== BRIEF ==
Exact reproduction required: print each line of the material below.

== DATA PROVIDED ==

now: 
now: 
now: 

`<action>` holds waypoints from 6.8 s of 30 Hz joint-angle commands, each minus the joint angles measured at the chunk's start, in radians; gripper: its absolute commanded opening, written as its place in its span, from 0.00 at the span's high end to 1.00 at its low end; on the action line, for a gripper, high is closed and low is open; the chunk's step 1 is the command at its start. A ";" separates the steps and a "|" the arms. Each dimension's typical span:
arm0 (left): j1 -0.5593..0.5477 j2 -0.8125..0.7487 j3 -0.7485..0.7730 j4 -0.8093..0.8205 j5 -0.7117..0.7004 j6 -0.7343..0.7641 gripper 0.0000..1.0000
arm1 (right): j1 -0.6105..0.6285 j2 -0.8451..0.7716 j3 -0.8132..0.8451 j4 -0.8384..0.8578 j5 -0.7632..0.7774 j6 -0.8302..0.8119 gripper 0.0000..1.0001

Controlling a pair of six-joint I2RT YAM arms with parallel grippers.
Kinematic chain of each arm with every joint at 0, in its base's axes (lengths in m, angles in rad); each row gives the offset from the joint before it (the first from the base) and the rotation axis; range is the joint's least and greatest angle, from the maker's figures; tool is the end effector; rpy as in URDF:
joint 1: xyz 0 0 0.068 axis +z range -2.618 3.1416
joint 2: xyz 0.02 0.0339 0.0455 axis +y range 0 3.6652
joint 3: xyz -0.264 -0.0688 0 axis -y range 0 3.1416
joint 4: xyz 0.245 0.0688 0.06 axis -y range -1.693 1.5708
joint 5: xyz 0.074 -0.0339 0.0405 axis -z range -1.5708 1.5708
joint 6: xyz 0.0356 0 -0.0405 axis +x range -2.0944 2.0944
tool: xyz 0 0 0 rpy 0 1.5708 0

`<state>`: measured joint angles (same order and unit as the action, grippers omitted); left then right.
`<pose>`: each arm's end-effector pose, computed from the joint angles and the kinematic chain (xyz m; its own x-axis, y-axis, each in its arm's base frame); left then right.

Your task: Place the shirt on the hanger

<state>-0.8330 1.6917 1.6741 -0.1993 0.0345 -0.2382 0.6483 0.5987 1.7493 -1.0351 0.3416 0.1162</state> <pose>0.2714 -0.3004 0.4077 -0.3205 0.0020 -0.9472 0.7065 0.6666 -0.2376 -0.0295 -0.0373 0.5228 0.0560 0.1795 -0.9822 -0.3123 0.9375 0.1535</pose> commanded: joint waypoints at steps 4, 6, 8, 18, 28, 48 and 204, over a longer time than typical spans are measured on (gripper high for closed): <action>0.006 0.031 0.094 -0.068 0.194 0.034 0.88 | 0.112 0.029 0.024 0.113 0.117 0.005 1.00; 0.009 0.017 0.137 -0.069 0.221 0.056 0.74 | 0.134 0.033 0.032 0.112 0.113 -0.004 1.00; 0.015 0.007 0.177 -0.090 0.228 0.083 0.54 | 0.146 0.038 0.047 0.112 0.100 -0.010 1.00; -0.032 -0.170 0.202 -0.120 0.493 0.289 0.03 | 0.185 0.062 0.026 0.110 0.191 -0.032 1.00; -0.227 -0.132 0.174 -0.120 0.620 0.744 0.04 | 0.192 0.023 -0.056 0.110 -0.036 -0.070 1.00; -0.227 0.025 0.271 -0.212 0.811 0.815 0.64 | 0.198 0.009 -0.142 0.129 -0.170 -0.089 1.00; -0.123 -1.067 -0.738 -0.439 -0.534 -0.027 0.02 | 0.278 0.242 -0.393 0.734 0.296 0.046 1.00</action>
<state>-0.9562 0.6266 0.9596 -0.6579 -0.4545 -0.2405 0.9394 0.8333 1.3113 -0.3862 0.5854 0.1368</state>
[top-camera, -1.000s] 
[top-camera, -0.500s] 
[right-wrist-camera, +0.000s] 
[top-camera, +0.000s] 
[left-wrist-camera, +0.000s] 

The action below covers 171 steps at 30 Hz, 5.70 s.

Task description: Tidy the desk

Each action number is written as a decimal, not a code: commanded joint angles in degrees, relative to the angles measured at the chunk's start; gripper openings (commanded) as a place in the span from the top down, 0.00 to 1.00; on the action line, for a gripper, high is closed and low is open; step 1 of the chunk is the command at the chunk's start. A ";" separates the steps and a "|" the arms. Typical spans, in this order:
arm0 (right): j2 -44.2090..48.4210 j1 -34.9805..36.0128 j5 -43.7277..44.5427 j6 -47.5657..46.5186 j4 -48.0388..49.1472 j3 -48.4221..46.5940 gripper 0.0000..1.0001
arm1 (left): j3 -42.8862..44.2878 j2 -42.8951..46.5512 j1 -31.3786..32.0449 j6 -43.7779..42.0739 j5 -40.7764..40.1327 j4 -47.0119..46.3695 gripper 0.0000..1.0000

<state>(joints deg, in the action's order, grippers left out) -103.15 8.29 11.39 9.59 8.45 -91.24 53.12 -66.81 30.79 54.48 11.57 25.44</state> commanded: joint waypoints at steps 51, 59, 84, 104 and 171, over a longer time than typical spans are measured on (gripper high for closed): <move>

== OUTPUT FOR THIS TASK ==
now: 
now: 
now: 

`<action>` holds waypoints from 6.8 s of 30 Hz joint-angle commands, each minus the joint angles measured at the chunk's start, in radians; gripper: its absolute commanded opening, written as its place in its span, from 0.00 at the span's high end to 1.00 at its low end; on the action line, for a gripper, high is closed and low is open; the chunk's step 1 is the command at its start. A ";" separates the steps and a "|" the arms. Each dimension's typical span:
arm0 (left): j1 -0.5593..0.5477 j2 -0.8125..0.7487 j3 -0.7485..0.7730 j4 -0.8093..0.8205 j5 -0.7117..0.7004 j6 -0.7343..0.7641 gripper 0.0000..1.0000
arm1 (right): j1 -0.6105..0.6285 j2 -0.8451..0.7716 j3 -0.8132..0.8451 j4 -0.8384..0.8578 j5 -0.7632..0.7774 j6 -0.8302..0.8119 gripper 0.0000..1.0001

Controlling a pair of six-joint I2RT YAM arms with parallel grippers.
Kinematic chain of each arm with every joint at 0, in its base's axes (lengths in m, angles in rad); each row gives the offset from the joint before it (the first from the base) and the rotation axis; range is the joint's least and greatest angle, from the maker's figures; tool is the end effector; rpy as in URDF:
joint 1: xyz 0 0 0.068 axis +z range -2.618 3.1416
joint 2: xyz 0.02 0.0339 0.0455 axis +y range 0 3.6652
joint 3: xyz -0.264 -0.0688 0 axis -y range 0 3.1416
joint 4: xyz 0.245 0.0688 0.06 axis -y range -1.693 1.5708
joint 5: xyz 0.074 -0.0339 0.0405 axis -z range -1.5708 1.5708
joint 6: xyz 0.0356 0 -0.0405 axis +x range -2.0944 2.0944
tool: xyz 0 0 0 rpy 0 1.5708 0

`<state>`: measured joint angles (same order and unit as the action, grippers omitted); left then right.
`<pose>`: each arm's end-effector pose, computed from the joint angles and the kinematic chain (xyz m; its own x-axis, y-axis, each in its arm's base frame); left then right.

Your task: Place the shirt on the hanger

<state>-0.8330 1.6917 1.6741 -0.1993 0.0345 -0.2382 0.6483 0.5987 1.7493 -1.0351 0.3416 0.1162</state> <pose>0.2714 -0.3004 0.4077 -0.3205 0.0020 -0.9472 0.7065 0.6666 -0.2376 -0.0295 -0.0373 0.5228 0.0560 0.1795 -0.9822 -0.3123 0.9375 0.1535</pose> commanded: joint waypoints at steps 4, 6, 8, 18, 28, 48 and 204, over a longer time than typical spans are measured on (gripper high for closed): <action>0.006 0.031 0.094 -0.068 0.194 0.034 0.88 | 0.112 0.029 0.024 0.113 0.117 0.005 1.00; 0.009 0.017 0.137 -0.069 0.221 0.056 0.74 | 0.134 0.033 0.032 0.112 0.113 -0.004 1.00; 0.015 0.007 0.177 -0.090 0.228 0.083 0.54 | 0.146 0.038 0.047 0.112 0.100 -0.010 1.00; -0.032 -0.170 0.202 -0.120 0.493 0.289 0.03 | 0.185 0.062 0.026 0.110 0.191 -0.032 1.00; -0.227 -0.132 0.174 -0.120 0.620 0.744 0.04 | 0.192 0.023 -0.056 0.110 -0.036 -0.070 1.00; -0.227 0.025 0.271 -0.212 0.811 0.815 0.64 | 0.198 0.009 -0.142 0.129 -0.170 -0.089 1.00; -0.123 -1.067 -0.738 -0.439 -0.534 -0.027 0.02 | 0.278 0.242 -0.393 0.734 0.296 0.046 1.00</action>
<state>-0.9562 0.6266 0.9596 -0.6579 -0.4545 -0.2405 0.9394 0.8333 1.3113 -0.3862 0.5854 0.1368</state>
[top-camera, -1.000s] 
[top-camera, -0.500s] 
[right-wrist-camera, +0.000s] 
[top-camera, +0.000s] 
[left-wrist-camera, +0.000s] 

The action below covers 171 steps at 30 Hz, 5.70 s.

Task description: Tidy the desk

Each action number is written as a decimal, not a code: commanded joint angles in degrees, relative to the angles measured at the chunk's start; gripper openings (commanded) as a place in the span from the top down, 0.00 to 1.00; on the action line, for a gripper, high is closed and low is open; step 1 of the chunk is the command at the chunk's start. A ";" separates the steps and a "|" the arms. Typical spans, in this order:
arm0 (right): j2 -44.2090..48.4210 j1 -34.9805..36.0128 j5 -43.7277..44.5427 j6 -47.5657..46.5186 j4 -48.0388..49.1472 j3 -48.4221..46.5940 gripper 0.0000..1.0001
arm1 (left): j3 -42.8862..44.2878 j2 -42.8951..46.5512 j1 -31.3786..32.0449 j6 -43.7779..42.0739 j5 -40.7764..40.1327 j4 -47.0119..46.3695 gripper 0.0000..1.0000

<state>(joints deg, in the action's order, grippers left out) -103.15 8.29 11.39 9.59 8.45 -91.24 53.12 -66.81 30.79 54.48 11.57 25.44</state> commanded: joint waypoints at steps 51, 59, 84, 104 and 171, over a longer time than typical spans are measured on (gripper high for closed): <move>

This output is now complete.